Taking the gradient of $f(\mathbf{x}) = \frac{1}{2}\|\mathbf{A} \mathbf{x} - \mathbf{b}\|_2^2$

638 Views Asked by At

Section 4.5 of the textbook Deep Learning by Goodfellow, Bengio, and Courville, says that the gradient of

$$f(\mathbf{x}) = \dfrac{1}{2}\|\mathbf{A} \mathbf{x} - \mathbf{b}\|_2^2$$

is

$$\nabla_{\mathbf{x}} f(\mathbf{x}) = \mathbf{A}^T (\mathbf{A}\mathbf{x} - \mathbf{b}) = \mathbf{A}^T \mathbf{A} \mathbf{x} - \mathbf{A}^T \mathbf{b}$$

My understanding is that $f(\mathbf{x}) = \dfrac{1}{2}\|\mathbf{A} \mathbf{x} - \mathbf{b}\|_2^2$ is the square of the Euclidean norm. So we have that

$$\begin{align} f(\mathbf{x}) = \dfrac{1}{2}\|\mathbf{A} \mathbf{x} - \mathbf{b}\|_2^2 &= \dfrac{1}{2} \left( \sqrt{(\mathbf{A} \mathbf{x} - \mathbf{b})^2} \right)^2 \\ &= \dfrac{1}{2} (\mathbf{A} \mathbf{x} - \mathbf{b})^2 \\ &= \dfrac{1}{2} (\mathbf{A} \mathbf{x} - \mathbf{b})(\mathbf{A} \mathbf{x} - \mathbf{b}) \\ &= \dfrac{1}{2} [ (\mathbf{A}\mathbf{x})(\mathbf{A} \mathbf{x}) - (\mathbf{A} \mathbf{x})\mathbf{b} - (\mathbf{A} \mathbf{x})\mathbf{b} + \mathbf{b}^2 ] \ \ \text{(Since matrix multiplication is distributive.)} \\ &= \dfrac{1}{2} [(\mathbf{A} \mathbf{x})^2 - 2(\mathbf{A} \mathbf{x})\mathbf{b} + \mathbf{b}^2] \ \ \text{(Note: Matrix multiplication is not commutative.)} \end{align}$$

It's at this point that I realised that, since we're working with matrices, I'm not really sure how to take the gradient of this. Taking the gradient of $f(\mathbf{x})$ with respect to $\mathbf{x}$, we get something like

$$\nabla_{\mathbf{x}} f(\mathbf{x}) = \dfrac{1}{2} [2 (\mathbf{A} \mathbf{x}) \mathbf{A}] - \dfrac{1}{2}[2(\mathbf{A} \mathbf{A} \mathbf{x})\mathbf{b}]$$

So what is the reasoning that leads us to get $\nabla_{\mathbf{x}} f(\mathbf{x}) = \mathbf{A}^T (\mathbf{A}\mathbf{x} - \mathbf{b}) = \mathbf{A}^T \mathbf{A} \mathbf{x} - \mathbf{A}^T \mathbf{b}$? Where did the transposed matrices come from?

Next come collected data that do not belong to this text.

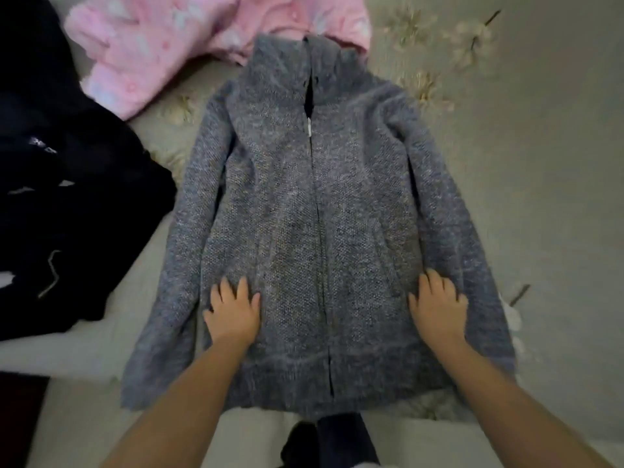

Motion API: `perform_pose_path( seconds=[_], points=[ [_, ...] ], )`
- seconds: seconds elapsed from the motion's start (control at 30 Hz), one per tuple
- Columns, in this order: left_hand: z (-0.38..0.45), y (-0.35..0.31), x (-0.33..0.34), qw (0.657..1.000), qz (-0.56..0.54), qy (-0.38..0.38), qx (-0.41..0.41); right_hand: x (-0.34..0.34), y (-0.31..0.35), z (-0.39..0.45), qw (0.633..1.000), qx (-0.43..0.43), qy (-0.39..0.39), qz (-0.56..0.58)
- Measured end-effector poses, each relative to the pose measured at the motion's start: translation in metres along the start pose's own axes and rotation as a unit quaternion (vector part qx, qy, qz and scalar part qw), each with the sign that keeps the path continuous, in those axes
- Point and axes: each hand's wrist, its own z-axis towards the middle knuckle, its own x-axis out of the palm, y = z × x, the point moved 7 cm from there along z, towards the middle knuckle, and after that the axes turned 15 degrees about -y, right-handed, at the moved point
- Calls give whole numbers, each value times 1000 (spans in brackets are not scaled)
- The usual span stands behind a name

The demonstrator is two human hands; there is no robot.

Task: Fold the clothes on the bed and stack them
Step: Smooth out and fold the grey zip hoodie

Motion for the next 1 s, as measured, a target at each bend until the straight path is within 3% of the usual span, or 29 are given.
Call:
perform_pose_path(
  seconds=[0.2,0.33,0.4,0.5,0.7,0.8,0.9,1.0],
  points=[
    [-65,55,42,974,-128,-119,-141,32,-44,-54,981,194,-12,-9],
    [-77,57,52,959,-211,-138,-132,30,-38,-67,983,166,-58,60],
    [-71,63,48,964,-212,-134,-88,16,-43,-63,986,124,-94,55],
    [-75,96,31,981,-129,-143,-30,-12,-81,-78,985,97,-140,8],
    [-116,92,57,999,17,-22,17,25,-75,-147,981,110,70,-142],
    [-112,71,49,994,89,-66,1,18,-59,-140,975,146,57,-155],
    [-94,37,31,985,86,-115,93,3,-31,-108,989,78,27,-123],
    [-81,-8,12,976,49,-106,182,-13,7,-72,998,-7,3,-67]
  ],
)
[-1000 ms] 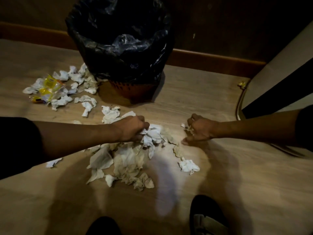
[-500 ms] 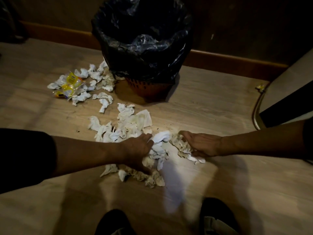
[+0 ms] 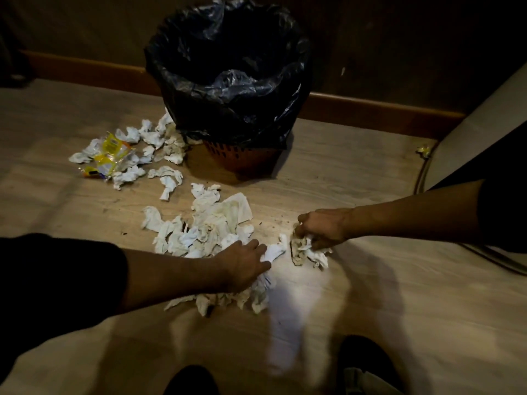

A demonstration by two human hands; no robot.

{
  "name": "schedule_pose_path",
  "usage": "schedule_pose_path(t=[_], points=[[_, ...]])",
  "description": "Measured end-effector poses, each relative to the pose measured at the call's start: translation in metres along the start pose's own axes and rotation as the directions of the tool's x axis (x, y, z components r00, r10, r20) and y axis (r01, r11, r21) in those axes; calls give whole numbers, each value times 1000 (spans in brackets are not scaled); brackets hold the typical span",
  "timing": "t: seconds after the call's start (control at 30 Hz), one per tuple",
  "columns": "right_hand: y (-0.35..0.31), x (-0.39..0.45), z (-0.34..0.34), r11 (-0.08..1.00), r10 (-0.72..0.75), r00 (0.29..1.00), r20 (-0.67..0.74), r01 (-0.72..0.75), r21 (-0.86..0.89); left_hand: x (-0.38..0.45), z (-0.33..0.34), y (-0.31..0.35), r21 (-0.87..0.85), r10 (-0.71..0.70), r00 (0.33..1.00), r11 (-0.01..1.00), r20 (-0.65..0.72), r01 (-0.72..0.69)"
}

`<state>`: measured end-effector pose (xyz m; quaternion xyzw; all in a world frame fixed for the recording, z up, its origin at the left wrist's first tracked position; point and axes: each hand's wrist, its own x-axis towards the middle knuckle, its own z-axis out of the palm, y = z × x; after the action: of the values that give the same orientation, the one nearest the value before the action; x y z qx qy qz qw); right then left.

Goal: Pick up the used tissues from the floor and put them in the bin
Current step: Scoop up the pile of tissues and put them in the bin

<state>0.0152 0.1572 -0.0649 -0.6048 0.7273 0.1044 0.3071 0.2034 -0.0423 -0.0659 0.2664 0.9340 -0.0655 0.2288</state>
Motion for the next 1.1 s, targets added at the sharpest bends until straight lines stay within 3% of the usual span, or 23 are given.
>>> schedule_pose_path(t=[0.23,0.4,0.5,0.6,0.73,0.83,0.97,1.1], points=[[12,-17,-60,993,105,991,-84,-109,-45,-1,-62,-38,-211,-160,976,969,-146,127],[14,-32,-118,980,197,966,-166,-191,49,-12,-111,-60,-299,-308,919,926,-245,231],[10,-52,-152,957,237,915,-325,-163,239,-21,-140,-69,-352,-366,881,901,-300,254],[0,-71,-179,936,260,814,-519,-81,341,-37,-172,-78,-402,-407,834,881,-371,251],[-3,-82,-202,889,334,695,-637,-8,458,-61,-215,-104,-457,-482,718,853,-503,253],[-5,-81,-219,857,380,596,-707,61,512,-79,-245,-129,-560,-602,600,777,-527,288],[-10,-69,-256,725,527,432,-731,219,653,-95,-280,-157,-782,-805,402,560,-436,273],[-11,-50,-292,542,652,378,-657,373,753,-93,-302,-189,-931,-915,286,334,-283,147]])
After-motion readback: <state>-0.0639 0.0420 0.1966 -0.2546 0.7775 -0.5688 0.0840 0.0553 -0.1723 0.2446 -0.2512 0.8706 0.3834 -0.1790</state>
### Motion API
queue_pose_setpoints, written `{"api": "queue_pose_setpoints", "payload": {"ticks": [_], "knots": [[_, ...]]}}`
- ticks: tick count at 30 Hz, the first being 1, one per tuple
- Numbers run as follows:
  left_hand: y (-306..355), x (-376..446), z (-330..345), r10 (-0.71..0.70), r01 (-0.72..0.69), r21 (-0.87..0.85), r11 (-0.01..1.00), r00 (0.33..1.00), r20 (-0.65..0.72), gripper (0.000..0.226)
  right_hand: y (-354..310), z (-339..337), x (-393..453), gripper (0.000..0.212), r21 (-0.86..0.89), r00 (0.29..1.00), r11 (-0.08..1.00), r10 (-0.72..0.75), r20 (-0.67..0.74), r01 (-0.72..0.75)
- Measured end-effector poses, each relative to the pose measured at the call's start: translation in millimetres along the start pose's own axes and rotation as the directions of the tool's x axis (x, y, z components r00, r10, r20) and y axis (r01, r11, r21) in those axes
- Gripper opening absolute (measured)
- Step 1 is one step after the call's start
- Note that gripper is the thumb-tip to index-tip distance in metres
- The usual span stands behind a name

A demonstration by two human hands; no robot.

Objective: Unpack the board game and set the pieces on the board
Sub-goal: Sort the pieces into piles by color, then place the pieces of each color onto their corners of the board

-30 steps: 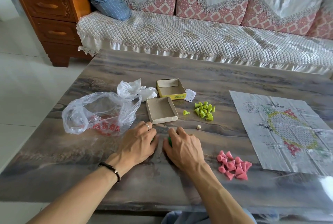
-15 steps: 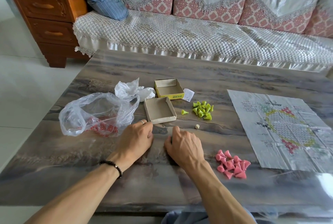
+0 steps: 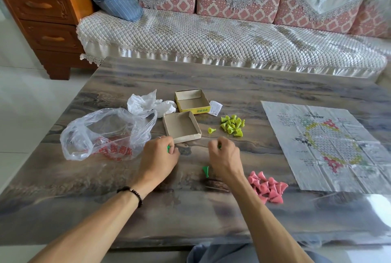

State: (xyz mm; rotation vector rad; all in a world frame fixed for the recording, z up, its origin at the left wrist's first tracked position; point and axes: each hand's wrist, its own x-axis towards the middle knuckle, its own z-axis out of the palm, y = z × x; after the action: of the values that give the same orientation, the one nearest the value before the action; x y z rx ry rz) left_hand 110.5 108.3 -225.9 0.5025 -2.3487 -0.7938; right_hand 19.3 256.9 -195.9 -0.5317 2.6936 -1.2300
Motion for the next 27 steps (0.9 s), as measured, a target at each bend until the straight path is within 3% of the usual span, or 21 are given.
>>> {"api": "queue_pose_setpoints", "payload": {"ticks": [4,8,18,27], "knots": [[18.8,8.0,6.2,-0.243,0.238,-0.171,0.956,0.970,-0.007,0.045,1.8,-14.9,6.7,0.027,0.245,0.991,0.962,0.131,-0.026,-0.121],[38.1,19.0,16.0,-0.341,0.339,-0.310,0.888,0.939,0.050,0.040,9.1,-33.4,9.6,0.034,0.094,0.993,0.992,0.088,-0.075,-0.080],[115.3,60.2,81.7,-0.317,0.379,-0.419,0.825,0.925,0.212,0.041,44.3,-107.9,53.3,0.036,0.065,0.962,0.993,0.110,-0.249,-0.097],[197.9,136.2,201.8,-0.198,0.297,-0.374,0.879,0.939,0.281,0.035,109.6,-184.7,127.5,0.035,0.005,0.902,0.979,0.188,-0.389,-0.202]]}}
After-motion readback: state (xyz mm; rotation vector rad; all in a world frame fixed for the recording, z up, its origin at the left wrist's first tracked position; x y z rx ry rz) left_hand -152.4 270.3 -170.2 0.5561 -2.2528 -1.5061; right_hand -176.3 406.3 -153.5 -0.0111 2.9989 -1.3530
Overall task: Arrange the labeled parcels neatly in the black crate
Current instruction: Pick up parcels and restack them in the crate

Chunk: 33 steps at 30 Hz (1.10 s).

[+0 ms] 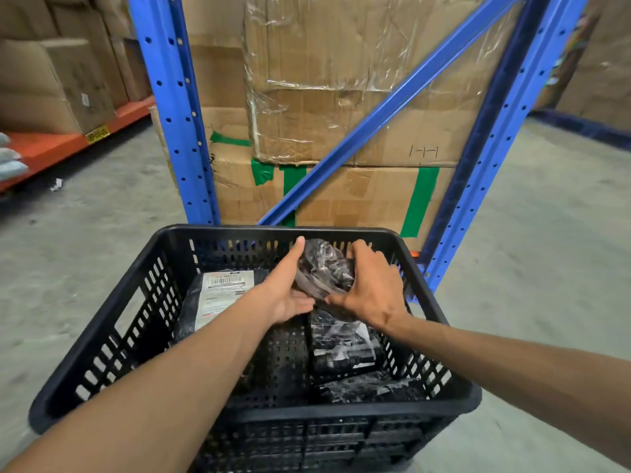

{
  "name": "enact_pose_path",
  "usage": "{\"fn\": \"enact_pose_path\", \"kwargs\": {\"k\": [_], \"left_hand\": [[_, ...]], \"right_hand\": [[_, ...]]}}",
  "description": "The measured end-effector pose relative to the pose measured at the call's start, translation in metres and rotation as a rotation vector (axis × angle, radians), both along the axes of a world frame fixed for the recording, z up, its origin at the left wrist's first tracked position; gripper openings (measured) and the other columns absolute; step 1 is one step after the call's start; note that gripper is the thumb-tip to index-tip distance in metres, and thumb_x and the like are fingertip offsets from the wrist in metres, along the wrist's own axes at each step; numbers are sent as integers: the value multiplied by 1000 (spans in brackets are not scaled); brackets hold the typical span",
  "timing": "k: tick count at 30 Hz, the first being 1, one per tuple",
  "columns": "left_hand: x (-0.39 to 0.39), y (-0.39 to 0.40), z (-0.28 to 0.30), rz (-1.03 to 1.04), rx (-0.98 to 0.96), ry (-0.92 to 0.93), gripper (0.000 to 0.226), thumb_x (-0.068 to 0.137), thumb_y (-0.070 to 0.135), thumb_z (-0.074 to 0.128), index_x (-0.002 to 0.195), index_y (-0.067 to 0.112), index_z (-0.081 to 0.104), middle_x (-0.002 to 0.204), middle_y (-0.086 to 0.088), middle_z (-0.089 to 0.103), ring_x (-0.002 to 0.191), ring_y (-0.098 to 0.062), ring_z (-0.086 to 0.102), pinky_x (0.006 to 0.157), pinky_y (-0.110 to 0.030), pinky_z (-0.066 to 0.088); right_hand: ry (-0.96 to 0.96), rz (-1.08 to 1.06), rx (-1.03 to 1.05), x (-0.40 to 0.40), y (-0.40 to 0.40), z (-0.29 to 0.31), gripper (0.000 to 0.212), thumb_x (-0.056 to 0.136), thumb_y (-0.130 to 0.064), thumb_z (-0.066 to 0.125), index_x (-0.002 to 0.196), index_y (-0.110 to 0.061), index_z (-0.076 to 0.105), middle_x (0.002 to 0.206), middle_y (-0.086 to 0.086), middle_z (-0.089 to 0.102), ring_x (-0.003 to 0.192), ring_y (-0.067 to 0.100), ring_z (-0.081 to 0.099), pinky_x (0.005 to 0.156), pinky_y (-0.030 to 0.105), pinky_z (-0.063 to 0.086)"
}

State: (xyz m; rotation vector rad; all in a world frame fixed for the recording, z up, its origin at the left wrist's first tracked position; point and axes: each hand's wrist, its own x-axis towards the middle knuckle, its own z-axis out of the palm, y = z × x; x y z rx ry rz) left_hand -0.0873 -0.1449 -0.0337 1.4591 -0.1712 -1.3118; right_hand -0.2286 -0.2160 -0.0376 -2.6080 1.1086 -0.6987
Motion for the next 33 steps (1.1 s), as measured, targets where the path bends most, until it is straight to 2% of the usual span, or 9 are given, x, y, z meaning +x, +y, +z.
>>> {"fn": "enact_pose_path", "kwargs": {"k": [2,7,10,13,16,18,21,25,33], "left_hand": [[2,3,9,99,-89,-8,69,70,76,62,103,16,63,98,-16,67,90,-29,67,74,-37,56],[16,17,16,50,-291,-1,62,73,49,75,116,6,63,118,-16,71,104,-30,69,92,-49,55],[33,30,13,116,-374,-1,57,74,17,66,127,-2,58,125,-26,64,103,-34,65,89,-44,54],[57,41,11,153,-381,-36,69,60,10,64,128,-6,58,125,-25,65,108,-38,62,91,-46,52],[76,50,11,166,-428,-107,56,61,11,61,115,-3,64,110,-17,74,97,-31,66,80,-40,53],[84,53,11,161,-477,-148,30,65,11,57,91,4,71,89,-10,78,77,-23,70,67,-33,56],[86,50,13,194,-462,-218,16,76,10,54,84,7,68,84,-10,74,72,-23,66,66,-32,56],[87,44,11,242,-444,-287,4,73,12,59,72,15,62,64,0,66,61,-18,59,59,-29,48],[105,54,-4,210,-457,-193,25,76,21,53,64,16,74,67,-2,74,53,-14,68,49,-25,56]], "right_hand": [[-81,96,-14,-1,13,-2,62,62,-41,87,104,-25,43,95,-11,50,89,19,52,78,41,49],[-131,291,-91,3,25,-4,63,64,-31,88,116,-18,53,110,-1,61,96,18,52,84,38,49],[-132,510,188,2,9,0,48,76,-37,80,112,-25,52,111,-7,61,93,6,53,79,26,48],[-366,321,469,7,-21,-6,9,94,-20,55,103,-20,52,94,-4,63,77,10,55,70,27,46],[102,147,546,13,-48,-31,15,98,-16,55,111,-14,49,97,5,62,76,14,55,70,30,50],[620,237,463,18,-48,-59,48,92,-29,68,131,-15,45,125,10,59,106,23,61,90,37,56],[981,366,259,28,-25,-103,99,81,-52,74,158,-24,18,163,13,26,146,42,32,113,56,40],[1208,454,54,39,-13,-137,87,95,-55,54,158,-49,-6,170,16,-15,152,54,0,113,72,27],[1264,427,-52,44,-16,-135,94,91,-40,70,157,-45,3,168,25,-10,149,58,7,106,77,32]]}}
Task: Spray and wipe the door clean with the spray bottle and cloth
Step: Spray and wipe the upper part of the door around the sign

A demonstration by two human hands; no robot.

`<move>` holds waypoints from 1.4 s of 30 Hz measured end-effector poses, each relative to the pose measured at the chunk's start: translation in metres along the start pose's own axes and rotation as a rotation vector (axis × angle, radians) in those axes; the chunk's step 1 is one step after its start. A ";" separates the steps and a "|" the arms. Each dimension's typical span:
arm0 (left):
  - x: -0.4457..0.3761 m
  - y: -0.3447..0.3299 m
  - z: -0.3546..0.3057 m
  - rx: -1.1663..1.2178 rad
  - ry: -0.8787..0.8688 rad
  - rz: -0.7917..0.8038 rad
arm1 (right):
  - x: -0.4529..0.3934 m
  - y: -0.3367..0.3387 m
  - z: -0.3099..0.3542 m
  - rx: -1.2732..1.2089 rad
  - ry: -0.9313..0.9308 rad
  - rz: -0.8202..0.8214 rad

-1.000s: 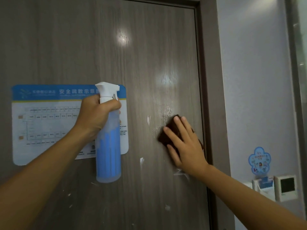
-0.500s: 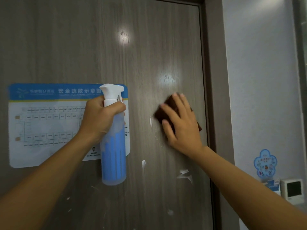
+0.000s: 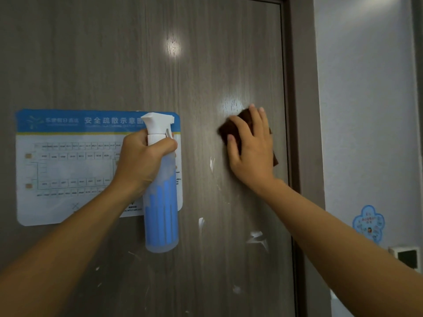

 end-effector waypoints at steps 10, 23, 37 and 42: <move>0.004 0.001 -0.002 -0.004 -0.021 -0.016 | 0.054 0.000 -0.020 0.119 0.750 0.382; 0.006 0.000 -0.004 -0.062 -0.035 -0.018 | 0.001 -0.013 0.036 -0.006 0.214 0.045; 0.003 0.001 0.003 -0.062 -0.042 -0.011 | -0.006 0.004 -0.003 0.037 0.263 0.104; 0.003 0.000 0.004 -0.084 -0.053 -0.027 | -0.017 -0.017 0.051 0.000 0.042 -0.020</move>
Point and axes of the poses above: each hand's wrist, its own x-axis away from the middle knuckle, its own y-axis out of the back of the hand, z = x × y, the point moved 4 cm from there along -x, towards the middle knuckle, and after that the axes turned 9 degrees about -y, right-handed, at the moved point
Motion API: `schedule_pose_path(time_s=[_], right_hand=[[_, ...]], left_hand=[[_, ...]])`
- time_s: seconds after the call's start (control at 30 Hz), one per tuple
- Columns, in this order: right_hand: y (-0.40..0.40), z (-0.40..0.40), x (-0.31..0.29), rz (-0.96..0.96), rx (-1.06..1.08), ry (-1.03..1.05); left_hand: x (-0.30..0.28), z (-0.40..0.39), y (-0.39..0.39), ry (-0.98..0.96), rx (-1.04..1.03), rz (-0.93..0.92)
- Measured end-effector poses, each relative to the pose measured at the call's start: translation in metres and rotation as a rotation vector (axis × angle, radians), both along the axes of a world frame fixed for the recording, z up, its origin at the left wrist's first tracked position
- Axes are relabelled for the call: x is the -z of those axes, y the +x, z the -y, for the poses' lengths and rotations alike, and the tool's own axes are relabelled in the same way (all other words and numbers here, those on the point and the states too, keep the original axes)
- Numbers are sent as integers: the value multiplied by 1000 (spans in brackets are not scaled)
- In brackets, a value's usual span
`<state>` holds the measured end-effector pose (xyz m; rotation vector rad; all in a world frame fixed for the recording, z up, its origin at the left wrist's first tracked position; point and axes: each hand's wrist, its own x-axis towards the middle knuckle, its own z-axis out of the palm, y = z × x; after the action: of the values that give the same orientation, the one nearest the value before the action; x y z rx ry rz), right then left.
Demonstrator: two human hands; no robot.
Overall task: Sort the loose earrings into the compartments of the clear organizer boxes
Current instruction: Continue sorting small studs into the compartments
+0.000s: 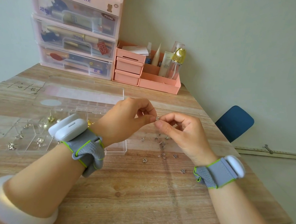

I would greatly appreciate it if people would please take the time to clarify this.

1

There are 1 best solutions below

3
On BEST ANSWER

We must take the derivative with finesse, and that means we use the chain rule. Note that $f = g \circ h$, where $h(x) = Ax-b$ and $g(u) = (1/2) \|u\|^2$. The derivatives of $h$ and $g$ are $h'(x) = A$ and $g'(u) = u^T$. So by the chain rule $$ f'(x) = g'(h(x)) h'(x) = (Ax-b)^T A. $$ The gradient of $f$ is $$ \nabla f(x) = f'(x)^T = A^T(Ax-b). $$